The Embassy Series—the long-standing Washington concert series which brings audiences to the city’s embassies and ambassadorial residences for performances by both established and rising and often classical music stars—held a Dec. 2 concert at the Embassy of France where a memorial to the victims of the recent terrorist attacks in Paris still held sway at the gate.
Although the concert—with the passionate French star Virgil Boutellis-Taft on violin and South Korean Yoonie Han on piano—was on the schedule, it soon became something more in the aftermath of the November 13 attacks in Paris. The concert was dedicated to the victims of that attack, just as another concert back in February was dedicated to the victims of the attacks of the satirical magazine Charlie Hebdo and on a Jewish market on Jan. 7.
In some ways, this was supposed to be an occasion of triumphant sadness and respect, as well as an illustration of the balm and soothing effect of music, how it lets people understand one another and stand together, an aim which succeeded but against the intrusions from the news of yet another unfathomable act of mass violence which trailed arriving audience members like soot.

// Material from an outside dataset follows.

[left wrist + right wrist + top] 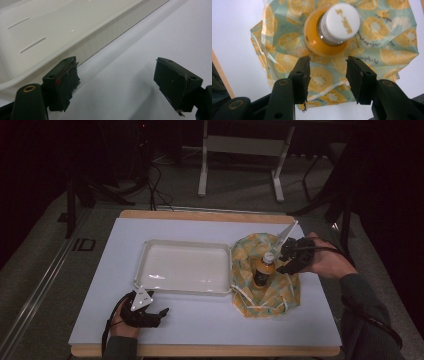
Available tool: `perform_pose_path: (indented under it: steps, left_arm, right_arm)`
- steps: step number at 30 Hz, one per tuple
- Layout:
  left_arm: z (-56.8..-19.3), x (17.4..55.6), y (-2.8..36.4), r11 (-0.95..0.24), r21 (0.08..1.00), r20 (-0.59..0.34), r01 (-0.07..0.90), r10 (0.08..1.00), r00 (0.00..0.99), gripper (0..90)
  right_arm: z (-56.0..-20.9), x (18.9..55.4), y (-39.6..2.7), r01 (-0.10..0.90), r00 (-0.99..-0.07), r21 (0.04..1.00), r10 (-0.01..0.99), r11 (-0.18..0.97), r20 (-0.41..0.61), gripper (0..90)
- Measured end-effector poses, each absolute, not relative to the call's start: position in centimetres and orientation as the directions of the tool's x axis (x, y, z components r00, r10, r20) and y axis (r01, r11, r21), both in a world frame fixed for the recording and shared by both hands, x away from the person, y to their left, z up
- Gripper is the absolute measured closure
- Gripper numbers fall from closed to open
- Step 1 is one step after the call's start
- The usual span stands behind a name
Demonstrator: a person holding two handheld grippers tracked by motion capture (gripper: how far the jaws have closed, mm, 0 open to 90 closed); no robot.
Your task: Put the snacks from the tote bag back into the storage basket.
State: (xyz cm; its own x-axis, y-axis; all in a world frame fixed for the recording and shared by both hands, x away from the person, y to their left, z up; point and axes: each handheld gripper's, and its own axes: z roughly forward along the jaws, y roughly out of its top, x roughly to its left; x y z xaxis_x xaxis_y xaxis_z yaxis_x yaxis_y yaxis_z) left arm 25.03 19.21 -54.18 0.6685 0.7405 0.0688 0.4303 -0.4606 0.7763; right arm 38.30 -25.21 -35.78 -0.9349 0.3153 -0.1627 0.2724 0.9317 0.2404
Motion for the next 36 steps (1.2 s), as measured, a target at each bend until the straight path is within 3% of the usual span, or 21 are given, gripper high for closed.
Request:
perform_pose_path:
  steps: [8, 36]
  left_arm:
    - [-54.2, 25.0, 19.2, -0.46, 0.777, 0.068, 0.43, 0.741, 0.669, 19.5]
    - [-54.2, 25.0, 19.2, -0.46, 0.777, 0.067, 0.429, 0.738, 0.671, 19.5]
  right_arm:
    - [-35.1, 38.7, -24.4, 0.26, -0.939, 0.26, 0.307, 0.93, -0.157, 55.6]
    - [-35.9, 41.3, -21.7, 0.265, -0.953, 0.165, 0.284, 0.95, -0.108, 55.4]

History, it seems, is no respecter of occasions. Only hours before, news spread that another “active shooter” situation at the Inland Regional Center in sunny San Bernardino, California. By the time we arrived at the embassy, we already knew that at least two to three shooters were involved and that 14 persons had been murdered.
In this atmosphere, after new French Consul General Michel Charbonnier moved the gathering with his introductory remarks and after Embassy Series Director Jerome Barry had led the audience in a rousing singing of “La Marseillaise,” the music and the musicians did their work on memories, both of the day and the time before.
Something about the way these youthful artists carried themselves, made us look and listen, almost insidiously, like ingesting medicine you didn’t know you were taking. They did it by the choice of music, how they played it and how receptive the audience was to it. This is not something you can critique on technique, because emotion, now simmering, now softening, prevailed. The pair made a study in small contrasts.
Boutellis-Taft casts an image of something like a 19th-century poet out of “La Boheme,” a studied casualness in handsome look belied his intense playing—with an immersion in the shorter piece “Caravan” by the 20th-century composer Andre Hossein, whose biography reads like a multinational novel and which began the concert. He and Han played in close physical proximity, with Han, as is sometimes the case with pianists, seeming to be studying the keys intently, with furrowed brows.
Yet, they provide a partnership—Boutellis-Tafts casts about for impossible notes and finds them, adept. He is at ease in familiar work and totally immersed in music that is less so as in Phillippe Hersant’s “Chants du Sud.”
The effect is gradual up to a point. Consider Han beginning her playing of “Claire de Lune,” a work by Debussy, a work so familiar that it elicits almost instant sighs. She treated the music and its playing as if she were handling a sleeping baby, with a tenderness and precise emotion that seemed made for the occasion. She followed that with a pounding abstract piece of music that took you completely out of yourself, also fit for the occasion.
Moments piled upon each other like that so that the occasion for the concert receded, and the alarms and noises of the events in California receded also. They ended with Camille Saint Saens’s “Danse Macabre” with its changing moods and motions—dancing death after all, followed by the rooster announcing the sun—played superbly.
It’s only later that you think, coming home, as the nightly news approached, that we are, after all, living in a “Danse Macabre,” both eager for and dreading the details of the latest atrocity.